We compare the number of followers and likes we have on social media. We compare our grades and the prestige of our schools. We compare our job titles and salaries.
In today’s society where we’re told competition is inevitable, comparison just seems to be a natural by-product. We’re engaged in a constant struggle to keep up. We’re easily wound up in jealousy and comparison. How can we ever keep up, we wonder.
Here are three handles – adapted from a sermon preached by Senior Pastor Jeffrey Chong of Hope Church Singapore in November 2016 – to help you adopt a Godly perspective to exit the hamster wheel of comparison, and learn to truly rejoice in the successes of others.

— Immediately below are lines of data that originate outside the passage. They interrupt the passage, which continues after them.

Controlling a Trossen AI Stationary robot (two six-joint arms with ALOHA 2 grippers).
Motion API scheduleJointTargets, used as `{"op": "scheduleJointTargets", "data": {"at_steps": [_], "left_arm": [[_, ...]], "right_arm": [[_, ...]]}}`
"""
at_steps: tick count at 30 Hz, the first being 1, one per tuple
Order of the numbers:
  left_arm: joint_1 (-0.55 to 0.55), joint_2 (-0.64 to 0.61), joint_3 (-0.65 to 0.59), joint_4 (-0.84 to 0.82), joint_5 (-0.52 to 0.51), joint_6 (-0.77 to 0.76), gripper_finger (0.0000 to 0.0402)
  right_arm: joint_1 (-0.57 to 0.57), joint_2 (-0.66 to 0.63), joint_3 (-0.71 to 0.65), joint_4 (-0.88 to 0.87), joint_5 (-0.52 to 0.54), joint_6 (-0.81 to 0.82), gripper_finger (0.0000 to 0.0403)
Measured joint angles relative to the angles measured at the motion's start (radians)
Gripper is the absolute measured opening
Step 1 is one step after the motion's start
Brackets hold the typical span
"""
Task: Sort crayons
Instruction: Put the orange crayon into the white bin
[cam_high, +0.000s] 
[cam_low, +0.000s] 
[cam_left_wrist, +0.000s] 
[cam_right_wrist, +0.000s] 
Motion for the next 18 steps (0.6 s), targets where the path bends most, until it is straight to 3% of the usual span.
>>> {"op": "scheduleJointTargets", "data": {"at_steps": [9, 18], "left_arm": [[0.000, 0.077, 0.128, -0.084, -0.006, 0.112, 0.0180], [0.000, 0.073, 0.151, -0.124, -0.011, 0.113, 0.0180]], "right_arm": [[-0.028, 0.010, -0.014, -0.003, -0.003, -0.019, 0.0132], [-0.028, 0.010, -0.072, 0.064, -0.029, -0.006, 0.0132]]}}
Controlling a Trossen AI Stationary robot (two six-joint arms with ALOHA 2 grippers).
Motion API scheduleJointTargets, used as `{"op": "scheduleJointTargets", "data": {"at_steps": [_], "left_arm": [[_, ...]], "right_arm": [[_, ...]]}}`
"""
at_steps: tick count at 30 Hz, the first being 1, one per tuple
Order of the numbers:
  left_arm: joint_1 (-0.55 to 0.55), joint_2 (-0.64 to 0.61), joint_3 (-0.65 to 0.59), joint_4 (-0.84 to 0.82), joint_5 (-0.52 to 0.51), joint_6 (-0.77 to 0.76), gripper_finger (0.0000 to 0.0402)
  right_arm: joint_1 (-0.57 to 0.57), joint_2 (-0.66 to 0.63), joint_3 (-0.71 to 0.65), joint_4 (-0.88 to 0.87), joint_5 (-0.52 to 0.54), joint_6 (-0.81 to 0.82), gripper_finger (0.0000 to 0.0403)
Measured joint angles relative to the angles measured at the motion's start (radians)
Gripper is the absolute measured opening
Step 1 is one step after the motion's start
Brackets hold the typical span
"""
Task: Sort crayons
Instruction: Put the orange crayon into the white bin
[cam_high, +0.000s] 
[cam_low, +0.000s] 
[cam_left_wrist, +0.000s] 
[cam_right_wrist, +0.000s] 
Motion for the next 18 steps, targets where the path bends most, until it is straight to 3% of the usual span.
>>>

HOW TO OVERCOME THE SPIRIT OF COMPARISON
1. Celebrate each other’s successes
It’s generally easier for us to suffer with others easier than to rejoice with them. If someone is doing badly, it’s easy for us to offer comforting words and a shoulder to lean on — because we can do it from a vantage point that says, “Poor thing, I’m stronger than you.” It’s from a position of strength.
But when we have to celebrate with someone else’s successes, we are coming from a position that “he/she is better than me”. That’s what makes it difficult for many of us – acting from a position of weakness.
If we can’t bring ourselves to do this, we’re like King Saul, insecure and irked by the fact that the people honoured David more than him (1 Samuel 18:6).
God’s Word teaches us to intentionally celebrate the successes of others. This means that when someone does better than us, we do not envy. When we do better than others, we do not boast (1 Corinthians 13:4). And similarly, if someone isn’t doing as well as we are, we must learn to emphasise and suffer alongside. If one part suffers, every part suffers with it; if one part is honoured, every part rejoices with it. (1 Corinthians 12:26).
2. Compare yourself with … yourself
Saul started to compare himself with David instead of focusing on his own reputation as a great warrior (1 Samuel 18:8). In the light of what others were saying about David, the reigning king became displeased and discontented with his own achievements – even though nothing had changed about what Saul had done.
When we start to compare ourselves against others and find out that we’re doing better than others, we run the risk of becoming proud. On the other hand, when we realise that others are doing better than us, we’re at risk of becoming jealous. Comparing is generally a fruitless exercise; the truth is we’re called to take pride in what we achieve without comparing it against someone else (Galatians 6:4).
God has a special, individual race marked out for each of us. With our unique gifts and all the doors that God has opened for us, we should strive towards being the best that God has destined for us to be (Hebrews 12:1-2). And it doesn’t matter how the world views that.
This is the secret to being contented and yet not complacent.
3. Collaborate, don’t compete
If only Saul chose to fight alongside David, not against him. Can you imagine what a powerful duo they would have become? Yet Saul chose to try to get rid of the competition (1 Samuel 18:10-16).
We may not be attempting to assassinate our competitors like Saul, but our desire to compete can manifest in other ways. We may slander others or be sceptical and sardonic towards others’ successes.
There is critical thinking (discernment is good), and then there is a critical heart. This critical heart prevents us from celebrating with others and affirming them. We try to make make others smaller, just so we can appear bigger.
If someone is doing better than us, instead of defaulting to envy, perhaps we can stop to think about what we can learn from them to improve ourselves.
When Saul chose to compare and compete instead of collaborating and learning from David, he ended up being the biggest loser instead.
The reason that David had many great successes in his life was that he had the ultimate collaborator (1 Samuel 18:12, 1 Samuel 18:14). At the end of the day, the only partnership we need to have is with God.